▶ [Exercise aim]:
Take the lines from the beginning of the data below through the line holding "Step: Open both" and return exactly those.

(Beginning of Record extracts)

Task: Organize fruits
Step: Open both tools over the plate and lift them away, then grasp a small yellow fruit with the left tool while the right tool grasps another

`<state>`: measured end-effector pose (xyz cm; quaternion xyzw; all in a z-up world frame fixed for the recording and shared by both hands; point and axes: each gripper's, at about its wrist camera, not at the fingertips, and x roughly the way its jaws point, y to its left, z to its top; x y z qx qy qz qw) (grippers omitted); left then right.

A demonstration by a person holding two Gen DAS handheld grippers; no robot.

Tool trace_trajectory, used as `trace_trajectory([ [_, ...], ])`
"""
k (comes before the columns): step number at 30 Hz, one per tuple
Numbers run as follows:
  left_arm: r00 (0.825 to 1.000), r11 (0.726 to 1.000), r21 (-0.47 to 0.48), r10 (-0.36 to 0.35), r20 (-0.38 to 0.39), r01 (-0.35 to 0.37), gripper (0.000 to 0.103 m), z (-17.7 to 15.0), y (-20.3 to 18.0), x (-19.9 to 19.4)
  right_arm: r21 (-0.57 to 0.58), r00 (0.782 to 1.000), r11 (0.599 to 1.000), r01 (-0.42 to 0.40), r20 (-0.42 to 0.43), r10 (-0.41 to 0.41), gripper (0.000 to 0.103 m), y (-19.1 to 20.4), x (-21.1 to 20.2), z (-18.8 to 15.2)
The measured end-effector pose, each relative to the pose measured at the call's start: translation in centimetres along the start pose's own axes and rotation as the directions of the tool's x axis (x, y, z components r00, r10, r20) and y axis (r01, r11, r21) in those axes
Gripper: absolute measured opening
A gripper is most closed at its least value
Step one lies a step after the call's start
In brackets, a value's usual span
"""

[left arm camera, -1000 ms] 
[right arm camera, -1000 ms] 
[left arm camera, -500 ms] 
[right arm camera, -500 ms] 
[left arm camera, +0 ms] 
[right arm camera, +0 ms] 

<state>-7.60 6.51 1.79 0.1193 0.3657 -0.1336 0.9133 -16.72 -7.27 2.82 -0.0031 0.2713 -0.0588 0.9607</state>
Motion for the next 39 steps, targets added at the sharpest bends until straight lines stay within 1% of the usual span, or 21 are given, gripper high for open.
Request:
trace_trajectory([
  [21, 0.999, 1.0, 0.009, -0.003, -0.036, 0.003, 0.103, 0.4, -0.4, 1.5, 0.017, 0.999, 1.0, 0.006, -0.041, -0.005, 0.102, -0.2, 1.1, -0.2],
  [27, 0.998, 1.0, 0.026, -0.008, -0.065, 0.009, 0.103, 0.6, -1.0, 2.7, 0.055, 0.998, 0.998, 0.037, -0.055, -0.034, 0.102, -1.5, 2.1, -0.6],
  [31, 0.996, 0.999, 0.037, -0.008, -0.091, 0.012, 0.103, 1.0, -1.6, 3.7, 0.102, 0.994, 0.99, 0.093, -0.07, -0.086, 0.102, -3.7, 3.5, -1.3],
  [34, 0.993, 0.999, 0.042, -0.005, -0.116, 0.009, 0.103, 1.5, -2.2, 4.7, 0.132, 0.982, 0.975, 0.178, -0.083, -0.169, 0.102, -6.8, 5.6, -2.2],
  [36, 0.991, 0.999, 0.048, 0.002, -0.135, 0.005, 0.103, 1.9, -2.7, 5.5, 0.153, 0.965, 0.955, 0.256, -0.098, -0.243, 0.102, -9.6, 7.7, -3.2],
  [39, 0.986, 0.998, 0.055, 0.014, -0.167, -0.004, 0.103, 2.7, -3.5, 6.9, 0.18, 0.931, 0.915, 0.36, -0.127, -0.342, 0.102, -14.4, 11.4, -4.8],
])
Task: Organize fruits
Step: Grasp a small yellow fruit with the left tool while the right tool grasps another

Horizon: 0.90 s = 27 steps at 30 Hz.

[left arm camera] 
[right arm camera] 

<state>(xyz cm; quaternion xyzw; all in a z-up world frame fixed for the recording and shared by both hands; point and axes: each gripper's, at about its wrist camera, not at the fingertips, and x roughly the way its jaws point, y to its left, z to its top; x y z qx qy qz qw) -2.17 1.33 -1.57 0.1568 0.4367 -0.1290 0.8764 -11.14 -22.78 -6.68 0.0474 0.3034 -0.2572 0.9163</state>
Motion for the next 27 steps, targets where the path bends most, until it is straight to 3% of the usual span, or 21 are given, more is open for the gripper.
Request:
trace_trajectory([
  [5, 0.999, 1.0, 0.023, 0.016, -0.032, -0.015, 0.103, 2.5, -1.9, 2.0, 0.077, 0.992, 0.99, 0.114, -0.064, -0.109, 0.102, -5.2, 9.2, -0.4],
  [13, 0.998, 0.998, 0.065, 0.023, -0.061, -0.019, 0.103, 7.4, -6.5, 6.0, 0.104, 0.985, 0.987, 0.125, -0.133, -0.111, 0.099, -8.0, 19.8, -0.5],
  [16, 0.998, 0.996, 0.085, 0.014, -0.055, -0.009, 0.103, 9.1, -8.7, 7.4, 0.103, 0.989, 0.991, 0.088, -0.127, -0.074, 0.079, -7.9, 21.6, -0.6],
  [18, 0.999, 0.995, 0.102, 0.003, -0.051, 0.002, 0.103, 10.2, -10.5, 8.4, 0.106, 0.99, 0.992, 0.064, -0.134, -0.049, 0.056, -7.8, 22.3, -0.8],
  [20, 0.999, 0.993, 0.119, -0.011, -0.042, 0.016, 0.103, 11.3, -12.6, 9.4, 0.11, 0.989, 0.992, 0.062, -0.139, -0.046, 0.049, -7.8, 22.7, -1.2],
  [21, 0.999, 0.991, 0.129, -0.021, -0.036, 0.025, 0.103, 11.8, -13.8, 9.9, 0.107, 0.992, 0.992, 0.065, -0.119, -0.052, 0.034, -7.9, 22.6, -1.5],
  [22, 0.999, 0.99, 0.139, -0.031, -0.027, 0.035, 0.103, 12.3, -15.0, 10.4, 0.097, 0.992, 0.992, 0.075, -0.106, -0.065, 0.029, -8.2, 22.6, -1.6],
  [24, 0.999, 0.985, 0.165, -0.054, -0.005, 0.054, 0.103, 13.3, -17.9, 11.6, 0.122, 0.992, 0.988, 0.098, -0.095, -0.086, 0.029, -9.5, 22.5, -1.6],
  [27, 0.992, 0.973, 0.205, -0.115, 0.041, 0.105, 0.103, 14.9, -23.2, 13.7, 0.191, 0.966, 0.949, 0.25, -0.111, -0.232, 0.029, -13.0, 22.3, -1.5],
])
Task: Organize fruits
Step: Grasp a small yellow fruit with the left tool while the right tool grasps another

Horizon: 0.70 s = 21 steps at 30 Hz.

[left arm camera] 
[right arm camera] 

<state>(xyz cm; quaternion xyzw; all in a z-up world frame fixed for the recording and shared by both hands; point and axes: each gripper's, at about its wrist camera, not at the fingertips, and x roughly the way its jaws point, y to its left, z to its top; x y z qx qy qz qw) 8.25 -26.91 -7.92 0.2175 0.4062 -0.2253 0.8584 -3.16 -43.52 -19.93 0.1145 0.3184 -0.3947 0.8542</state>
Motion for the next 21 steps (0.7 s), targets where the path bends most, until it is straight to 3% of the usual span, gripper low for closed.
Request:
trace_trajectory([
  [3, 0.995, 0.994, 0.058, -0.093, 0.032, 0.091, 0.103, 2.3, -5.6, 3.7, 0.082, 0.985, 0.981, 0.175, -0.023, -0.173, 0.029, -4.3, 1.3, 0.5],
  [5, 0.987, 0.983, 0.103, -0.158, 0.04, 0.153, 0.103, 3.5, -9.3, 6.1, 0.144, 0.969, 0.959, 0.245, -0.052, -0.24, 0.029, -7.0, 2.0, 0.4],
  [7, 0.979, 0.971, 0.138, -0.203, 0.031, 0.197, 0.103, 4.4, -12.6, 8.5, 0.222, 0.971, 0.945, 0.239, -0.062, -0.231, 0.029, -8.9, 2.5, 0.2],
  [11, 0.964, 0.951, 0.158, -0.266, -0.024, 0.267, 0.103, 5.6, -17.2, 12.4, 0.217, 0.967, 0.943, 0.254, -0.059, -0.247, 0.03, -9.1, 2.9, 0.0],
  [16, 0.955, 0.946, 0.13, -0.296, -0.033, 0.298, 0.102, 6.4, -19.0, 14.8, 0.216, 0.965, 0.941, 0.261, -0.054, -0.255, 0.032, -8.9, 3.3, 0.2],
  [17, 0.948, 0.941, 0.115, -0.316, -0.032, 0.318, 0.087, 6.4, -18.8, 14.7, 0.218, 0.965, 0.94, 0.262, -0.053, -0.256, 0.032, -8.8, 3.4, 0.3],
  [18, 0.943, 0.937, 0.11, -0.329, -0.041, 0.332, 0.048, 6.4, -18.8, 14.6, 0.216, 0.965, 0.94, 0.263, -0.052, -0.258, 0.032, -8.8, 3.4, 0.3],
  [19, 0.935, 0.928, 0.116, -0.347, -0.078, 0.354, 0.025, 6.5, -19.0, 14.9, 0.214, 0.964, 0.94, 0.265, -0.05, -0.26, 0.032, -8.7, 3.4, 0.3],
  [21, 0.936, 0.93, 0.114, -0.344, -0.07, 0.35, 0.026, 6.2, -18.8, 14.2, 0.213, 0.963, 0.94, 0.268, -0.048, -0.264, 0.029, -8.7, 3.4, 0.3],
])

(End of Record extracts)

▶ [Answer space]:
Task: Organize fruits
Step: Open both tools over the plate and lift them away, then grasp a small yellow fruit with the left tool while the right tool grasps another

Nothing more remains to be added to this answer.